BCMS also argues that the trial court erred in ruling that the phrase “usual and customary charges” includes consideration of the amounts billed by providers as well as the amounts accepted as payment. BCMS asserts that the “usual and customary charges” include only the amounts billed or the charge master rates. The term “charges” is not defined in section 641.513(5). When a statute does not define a term, we rely on the dictionary to determine the definition. See Green v. State, 604 So. 2d 471, 473 (Fla. 1992). “Charge” is defined as a “[p]rice, cost, or expense.” Black’s Law Dictionary 248 (8th ed. 2004). In paragraph (5)(a), the term “charge” is modified by the terms “usual” and “customary.” “Usual” is defined as “[o]rdinary; customary” and “[e]xpected based on previous experience.” Id. at 1579. “Customary” is defined as “[a] record of all of the established legal and quasi-legal practices in a community.” Id. at 413. In the context of the statute, it is clear what is called for is the fair market value of the services provided. Fair market value is the price that a willing buyer will pay and a willing seller will accept in an arm’s-length transaction. See United States v. Cartwright, 411 U.S. 546, 551 (1973).
In determining the fair market value of the services, it is appropriate to consider the amounts billed and the amounts accepted by providers with one exception.
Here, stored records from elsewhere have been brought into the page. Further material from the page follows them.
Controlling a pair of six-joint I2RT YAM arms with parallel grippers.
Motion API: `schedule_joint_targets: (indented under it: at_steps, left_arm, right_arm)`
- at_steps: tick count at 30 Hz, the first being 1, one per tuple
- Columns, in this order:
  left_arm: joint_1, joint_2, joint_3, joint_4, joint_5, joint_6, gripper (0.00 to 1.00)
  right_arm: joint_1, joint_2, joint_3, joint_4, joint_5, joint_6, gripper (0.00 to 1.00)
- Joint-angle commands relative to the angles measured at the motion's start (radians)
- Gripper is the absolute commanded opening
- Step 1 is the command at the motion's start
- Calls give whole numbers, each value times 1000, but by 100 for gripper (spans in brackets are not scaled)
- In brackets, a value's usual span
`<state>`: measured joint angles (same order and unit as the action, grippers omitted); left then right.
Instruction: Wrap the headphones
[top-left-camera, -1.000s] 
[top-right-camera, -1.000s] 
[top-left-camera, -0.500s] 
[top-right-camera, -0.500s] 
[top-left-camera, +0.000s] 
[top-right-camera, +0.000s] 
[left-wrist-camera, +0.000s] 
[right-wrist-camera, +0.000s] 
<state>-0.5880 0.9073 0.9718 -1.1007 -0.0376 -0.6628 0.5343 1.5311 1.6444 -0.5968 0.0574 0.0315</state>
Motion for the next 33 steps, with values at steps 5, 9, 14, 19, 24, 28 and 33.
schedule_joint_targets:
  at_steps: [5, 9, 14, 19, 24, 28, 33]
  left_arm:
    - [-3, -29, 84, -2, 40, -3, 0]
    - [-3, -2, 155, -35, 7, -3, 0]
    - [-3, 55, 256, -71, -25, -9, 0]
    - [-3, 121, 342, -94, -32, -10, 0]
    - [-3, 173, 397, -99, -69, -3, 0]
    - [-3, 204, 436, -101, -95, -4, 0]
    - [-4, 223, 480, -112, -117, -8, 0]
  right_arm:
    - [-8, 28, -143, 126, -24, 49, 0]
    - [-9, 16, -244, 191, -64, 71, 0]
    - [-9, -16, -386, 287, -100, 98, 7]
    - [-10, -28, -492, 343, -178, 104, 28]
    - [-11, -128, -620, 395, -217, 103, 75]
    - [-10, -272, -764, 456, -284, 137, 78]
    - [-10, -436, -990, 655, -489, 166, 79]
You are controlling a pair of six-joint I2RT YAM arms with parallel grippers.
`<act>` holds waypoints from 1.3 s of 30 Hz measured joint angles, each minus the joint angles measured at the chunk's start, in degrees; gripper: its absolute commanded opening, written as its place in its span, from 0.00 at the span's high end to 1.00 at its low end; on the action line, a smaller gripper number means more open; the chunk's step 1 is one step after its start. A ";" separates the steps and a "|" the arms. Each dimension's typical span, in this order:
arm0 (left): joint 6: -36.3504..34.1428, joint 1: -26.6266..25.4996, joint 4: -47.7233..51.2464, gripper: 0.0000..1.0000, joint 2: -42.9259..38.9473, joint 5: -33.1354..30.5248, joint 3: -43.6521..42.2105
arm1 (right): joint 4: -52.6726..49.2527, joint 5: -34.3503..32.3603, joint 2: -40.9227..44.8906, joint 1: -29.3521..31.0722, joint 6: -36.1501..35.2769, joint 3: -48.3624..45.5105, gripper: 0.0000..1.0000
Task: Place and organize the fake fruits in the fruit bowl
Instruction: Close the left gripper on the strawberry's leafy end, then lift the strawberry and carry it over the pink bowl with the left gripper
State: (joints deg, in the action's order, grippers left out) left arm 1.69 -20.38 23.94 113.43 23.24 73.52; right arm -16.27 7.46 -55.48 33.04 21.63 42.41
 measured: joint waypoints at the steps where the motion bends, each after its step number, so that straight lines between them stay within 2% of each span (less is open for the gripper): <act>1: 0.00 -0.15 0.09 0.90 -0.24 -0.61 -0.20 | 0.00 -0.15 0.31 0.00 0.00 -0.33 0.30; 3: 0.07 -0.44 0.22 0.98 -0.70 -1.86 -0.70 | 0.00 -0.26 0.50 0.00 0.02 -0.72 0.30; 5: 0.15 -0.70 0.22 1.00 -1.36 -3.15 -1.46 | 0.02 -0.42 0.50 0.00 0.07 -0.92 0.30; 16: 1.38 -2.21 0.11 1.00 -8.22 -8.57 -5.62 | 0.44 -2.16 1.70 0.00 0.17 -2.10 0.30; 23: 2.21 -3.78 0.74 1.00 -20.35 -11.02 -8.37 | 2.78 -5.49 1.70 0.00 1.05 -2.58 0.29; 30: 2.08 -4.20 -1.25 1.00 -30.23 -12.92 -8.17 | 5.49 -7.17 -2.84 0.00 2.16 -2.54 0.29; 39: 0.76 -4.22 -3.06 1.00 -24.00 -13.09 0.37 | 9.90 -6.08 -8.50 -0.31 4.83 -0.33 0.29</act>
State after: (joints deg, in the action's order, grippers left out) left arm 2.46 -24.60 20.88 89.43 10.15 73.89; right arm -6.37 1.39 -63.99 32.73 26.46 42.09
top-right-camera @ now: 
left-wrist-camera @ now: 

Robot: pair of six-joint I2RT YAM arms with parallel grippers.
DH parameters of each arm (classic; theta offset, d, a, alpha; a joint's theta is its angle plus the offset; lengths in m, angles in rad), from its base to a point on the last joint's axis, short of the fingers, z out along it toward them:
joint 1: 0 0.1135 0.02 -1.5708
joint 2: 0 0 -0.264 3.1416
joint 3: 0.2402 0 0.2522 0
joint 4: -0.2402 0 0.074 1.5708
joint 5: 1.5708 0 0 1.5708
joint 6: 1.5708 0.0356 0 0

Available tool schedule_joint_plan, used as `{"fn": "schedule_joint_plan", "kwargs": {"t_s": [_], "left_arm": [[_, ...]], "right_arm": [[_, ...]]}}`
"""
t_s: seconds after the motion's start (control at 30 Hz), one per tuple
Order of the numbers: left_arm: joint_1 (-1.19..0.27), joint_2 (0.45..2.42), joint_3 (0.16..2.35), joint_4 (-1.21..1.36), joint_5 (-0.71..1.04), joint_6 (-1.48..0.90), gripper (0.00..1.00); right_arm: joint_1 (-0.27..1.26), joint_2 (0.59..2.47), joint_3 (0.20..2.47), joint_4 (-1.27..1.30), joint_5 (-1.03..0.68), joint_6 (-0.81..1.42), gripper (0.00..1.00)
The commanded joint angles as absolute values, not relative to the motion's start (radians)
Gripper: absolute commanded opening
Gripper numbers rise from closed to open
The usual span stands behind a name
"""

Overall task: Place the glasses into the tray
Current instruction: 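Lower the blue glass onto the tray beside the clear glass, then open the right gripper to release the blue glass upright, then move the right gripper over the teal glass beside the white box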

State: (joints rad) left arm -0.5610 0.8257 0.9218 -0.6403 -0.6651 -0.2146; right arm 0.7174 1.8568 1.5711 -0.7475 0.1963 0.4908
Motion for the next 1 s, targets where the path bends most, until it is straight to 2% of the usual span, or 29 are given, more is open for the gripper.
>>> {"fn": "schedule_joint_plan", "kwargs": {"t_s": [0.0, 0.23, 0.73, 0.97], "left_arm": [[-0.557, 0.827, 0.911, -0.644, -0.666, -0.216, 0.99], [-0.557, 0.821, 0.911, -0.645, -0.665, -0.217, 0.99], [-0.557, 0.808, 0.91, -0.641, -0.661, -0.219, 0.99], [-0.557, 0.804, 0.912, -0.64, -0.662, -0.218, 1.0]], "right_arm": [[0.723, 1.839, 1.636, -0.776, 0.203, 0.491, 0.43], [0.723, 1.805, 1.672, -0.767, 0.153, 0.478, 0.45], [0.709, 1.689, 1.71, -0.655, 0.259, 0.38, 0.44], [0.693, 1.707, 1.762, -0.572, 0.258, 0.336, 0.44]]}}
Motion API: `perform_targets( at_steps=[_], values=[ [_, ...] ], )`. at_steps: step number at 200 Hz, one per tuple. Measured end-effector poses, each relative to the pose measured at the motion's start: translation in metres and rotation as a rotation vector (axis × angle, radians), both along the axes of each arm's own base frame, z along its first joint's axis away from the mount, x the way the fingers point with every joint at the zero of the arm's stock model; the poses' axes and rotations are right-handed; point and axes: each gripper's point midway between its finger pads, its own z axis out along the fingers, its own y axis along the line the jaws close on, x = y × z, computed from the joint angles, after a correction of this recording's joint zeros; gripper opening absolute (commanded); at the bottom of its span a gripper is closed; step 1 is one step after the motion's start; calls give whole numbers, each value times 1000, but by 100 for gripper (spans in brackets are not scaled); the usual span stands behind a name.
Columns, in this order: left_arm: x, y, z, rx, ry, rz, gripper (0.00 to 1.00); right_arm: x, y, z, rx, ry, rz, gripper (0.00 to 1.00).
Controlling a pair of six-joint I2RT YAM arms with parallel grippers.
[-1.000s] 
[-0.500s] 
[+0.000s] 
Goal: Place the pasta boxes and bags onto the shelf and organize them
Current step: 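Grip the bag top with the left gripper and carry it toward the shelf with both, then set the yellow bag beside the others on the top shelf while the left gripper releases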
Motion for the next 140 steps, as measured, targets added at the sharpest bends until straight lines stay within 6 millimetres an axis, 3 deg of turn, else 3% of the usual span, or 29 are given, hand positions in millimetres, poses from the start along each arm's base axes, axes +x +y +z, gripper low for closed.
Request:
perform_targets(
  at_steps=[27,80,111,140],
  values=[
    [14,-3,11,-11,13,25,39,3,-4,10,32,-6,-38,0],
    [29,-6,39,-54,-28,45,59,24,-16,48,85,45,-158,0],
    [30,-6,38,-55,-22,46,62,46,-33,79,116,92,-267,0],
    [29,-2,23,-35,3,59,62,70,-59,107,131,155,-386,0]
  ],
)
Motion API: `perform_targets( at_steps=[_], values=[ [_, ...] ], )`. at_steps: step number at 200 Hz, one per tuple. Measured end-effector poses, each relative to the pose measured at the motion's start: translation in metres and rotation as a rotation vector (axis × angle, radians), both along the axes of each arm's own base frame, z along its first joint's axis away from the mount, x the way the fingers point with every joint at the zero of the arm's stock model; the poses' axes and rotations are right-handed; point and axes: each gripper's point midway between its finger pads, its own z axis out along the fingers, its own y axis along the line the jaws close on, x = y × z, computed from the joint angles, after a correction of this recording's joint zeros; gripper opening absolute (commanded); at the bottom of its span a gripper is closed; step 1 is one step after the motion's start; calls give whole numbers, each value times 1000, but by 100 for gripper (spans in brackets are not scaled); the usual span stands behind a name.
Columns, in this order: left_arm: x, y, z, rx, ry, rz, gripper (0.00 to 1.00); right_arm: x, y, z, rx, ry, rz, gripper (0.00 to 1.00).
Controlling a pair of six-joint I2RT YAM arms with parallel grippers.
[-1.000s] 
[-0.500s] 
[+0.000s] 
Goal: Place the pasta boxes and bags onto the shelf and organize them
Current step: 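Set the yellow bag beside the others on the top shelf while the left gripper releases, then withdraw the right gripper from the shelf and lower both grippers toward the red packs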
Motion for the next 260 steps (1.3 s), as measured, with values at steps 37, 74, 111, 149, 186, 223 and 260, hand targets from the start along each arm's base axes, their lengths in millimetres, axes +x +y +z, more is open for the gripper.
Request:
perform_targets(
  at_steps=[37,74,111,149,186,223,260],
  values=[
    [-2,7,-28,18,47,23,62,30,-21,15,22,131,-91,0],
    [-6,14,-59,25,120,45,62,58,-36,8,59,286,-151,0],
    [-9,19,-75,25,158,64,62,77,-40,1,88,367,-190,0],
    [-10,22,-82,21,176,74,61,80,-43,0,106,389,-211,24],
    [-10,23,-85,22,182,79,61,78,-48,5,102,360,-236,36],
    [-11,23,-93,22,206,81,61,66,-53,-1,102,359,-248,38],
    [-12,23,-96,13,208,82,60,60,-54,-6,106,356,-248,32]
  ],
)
The reimbursement rates for Medicare and Medicaid are set by government agencies and cannot be said to be “arm’s-length.” Moreover, in the emergency medical services context, hospitals do not have the option that private providers have to refuse to provide services to Medicare or Medicaid patients. Thus, it is not appropriate to consider the amounts accepted by providers for patients covered by Medicare and Medicaid.
Accordingly, the final judgment is AFFIRMED in part; REVERSED in part; and REMANDED with directions for the trial court to enter a final judgment consistent with this opinion. (WOLF and LEWIS, JJ., CONCUR.)